Re: [PATCHSET] percpu: generalize first chunk allocators and improve lpage NUMA support

Tejun Heo <tj@xxxxxxxxxx> · Wed, 01 Jul 2009 21:53:06 +0900

Hello, Andi.

Andi Kleen wrote:
> On Wed, Jul 01, 2009 at 07:21:57PM +0900, Tejun Heo wrote:
>>> using possible per cpu data I picked in current git: icmp.c
>> I was talking about percpu allocator proper.  Yeap, the major work
>> would be in auditing and converting for_each_possible_cpu() users.
> 
> and testing. that's the hard part. cpu hotplug is normally not well
> tested. Any code change that requires lots of new code for 
> it will be a problem because that code will then likely bitrot.

It would be nice to have something to test cpu on/offlining
automatically.  Something which keeps bringing cpus up and down as the
system goes through stress testing.

[--snip--]
>> too difficult.  I wouldn't know for sure before I actually try tho.
> 
> I think it's clear that you haven't tried yet :)
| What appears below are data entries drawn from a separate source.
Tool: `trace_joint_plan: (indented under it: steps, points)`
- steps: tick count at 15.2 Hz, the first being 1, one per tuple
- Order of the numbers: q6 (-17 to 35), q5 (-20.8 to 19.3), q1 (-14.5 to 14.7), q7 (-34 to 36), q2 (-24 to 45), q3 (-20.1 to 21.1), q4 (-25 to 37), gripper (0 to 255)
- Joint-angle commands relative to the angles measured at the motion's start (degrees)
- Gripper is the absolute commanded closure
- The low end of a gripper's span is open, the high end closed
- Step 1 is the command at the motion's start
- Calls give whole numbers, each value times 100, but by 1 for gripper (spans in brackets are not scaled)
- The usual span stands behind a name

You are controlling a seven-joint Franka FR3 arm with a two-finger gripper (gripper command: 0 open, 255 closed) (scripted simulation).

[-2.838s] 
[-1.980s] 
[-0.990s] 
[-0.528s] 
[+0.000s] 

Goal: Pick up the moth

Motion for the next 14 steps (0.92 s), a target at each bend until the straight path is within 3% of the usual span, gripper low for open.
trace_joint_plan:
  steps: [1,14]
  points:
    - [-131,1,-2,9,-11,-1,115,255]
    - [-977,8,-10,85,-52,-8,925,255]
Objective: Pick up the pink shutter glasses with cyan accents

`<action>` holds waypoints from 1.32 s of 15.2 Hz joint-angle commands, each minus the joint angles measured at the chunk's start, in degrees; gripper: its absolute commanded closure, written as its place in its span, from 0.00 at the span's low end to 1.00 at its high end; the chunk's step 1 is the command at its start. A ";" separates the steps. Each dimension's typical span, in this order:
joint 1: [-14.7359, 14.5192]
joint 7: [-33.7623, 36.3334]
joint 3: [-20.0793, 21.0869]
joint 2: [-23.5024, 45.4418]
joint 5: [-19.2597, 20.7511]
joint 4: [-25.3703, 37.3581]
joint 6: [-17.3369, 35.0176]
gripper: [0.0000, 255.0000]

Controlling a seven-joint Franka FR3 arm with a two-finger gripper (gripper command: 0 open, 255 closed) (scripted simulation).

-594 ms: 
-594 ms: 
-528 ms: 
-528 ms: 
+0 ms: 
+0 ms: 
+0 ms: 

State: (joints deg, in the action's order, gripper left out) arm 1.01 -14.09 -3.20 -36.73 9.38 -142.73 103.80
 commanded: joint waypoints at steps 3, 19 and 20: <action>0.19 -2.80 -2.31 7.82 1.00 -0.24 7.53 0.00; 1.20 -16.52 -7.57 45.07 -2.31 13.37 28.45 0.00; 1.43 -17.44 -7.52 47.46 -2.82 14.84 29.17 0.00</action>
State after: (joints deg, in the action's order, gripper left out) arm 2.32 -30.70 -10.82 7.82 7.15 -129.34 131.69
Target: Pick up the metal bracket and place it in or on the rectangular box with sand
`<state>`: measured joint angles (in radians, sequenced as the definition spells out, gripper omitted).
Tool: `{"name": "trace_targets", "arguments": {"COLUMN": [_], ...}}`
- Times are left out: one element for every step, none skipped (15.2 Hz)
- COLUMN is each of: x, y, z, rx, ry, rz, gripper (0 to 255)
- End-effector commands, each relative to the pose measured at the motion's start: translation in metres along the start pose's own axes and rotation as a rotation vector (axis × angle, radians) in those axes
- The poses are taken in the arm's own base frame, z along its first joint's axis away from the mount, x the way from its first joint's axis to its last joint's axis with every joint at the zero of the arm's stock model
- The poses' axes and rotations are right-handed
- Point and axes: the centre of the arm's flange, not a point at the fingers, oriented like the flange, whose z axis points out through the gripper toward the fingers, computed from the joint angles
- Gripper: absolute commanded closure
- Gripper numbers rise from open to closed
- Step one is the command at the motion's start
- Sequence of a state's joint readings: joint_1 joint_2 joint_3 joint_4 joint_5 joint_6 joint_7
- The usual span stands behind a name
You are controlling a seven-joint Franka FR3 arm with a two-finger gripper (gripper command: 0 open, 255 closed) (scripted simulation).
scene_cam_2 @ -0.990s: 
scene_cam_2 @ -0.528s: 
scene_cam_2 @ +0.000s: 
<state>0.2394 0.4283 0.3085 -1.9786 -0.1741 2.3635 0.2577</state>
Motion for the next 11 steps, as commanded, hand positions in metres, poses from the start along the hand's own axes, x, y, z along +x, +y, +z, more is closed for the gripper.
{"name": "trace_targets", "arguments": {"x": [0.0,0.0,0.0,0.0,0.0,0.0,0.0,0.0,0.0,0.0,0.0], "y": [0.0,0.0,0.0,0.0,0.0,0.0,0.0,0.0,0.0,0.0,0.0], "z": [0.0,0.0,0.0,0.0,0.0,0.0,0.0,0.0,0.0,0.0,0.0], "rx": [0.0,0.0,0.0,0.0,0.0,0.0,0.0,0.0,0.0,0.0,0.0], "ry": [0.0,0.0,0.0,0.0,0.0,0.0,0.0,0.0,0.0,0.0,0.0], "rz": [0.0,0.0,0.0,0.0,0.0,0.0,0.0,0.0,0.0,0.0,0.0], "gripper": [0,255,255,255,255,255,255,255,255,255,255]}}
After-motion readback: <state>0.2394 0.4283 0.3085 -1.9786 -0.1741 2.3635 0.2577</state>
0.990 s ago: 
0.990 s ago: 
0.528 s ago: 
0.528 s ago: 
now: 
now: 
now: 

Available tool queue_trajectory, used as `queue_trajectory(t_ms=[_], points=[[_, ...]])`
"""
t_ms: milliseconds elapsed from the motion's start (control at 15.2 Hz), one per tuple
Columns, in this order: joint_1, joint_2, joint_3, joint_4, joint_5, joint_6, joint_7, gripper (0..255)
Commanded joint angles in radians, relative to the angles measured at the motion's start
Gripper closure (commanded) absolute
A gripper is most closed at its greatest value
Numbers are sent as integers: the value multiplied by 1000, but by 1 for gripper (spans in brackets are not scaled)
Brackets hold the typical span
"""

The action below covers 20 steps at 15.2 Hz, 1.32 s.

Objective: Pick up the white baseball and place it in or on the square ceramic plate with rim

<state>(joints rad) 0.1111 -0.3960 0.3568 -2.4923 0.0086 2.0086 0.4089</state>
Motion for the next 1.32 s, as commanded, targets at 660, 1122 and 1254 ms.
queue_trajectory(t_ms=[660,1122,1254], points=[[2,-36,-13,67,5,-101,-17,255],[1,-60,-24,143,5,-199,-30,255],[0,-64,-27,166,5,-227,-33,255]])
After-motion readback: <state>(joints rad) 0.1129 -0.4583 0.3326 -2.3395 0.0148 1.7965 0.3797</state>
No I haven't yet.  I had a pretty good idea about how to implement it
in percpu allocator but haven't really looked at the users.  So, yeap,
it's quite possible that I'm under estimating the problem.  Oh well,
let's see.  Thanks for the warnings.

> I wrote quite a few per cpu callback handlers over the years and
> in my experience they are all nasty code with subtle races. The problem
> is that instead of having a single subset init function which
> is just single threaded and doesn't need to worry about races
> you now have multi threaded init, which tends to be a can of worms.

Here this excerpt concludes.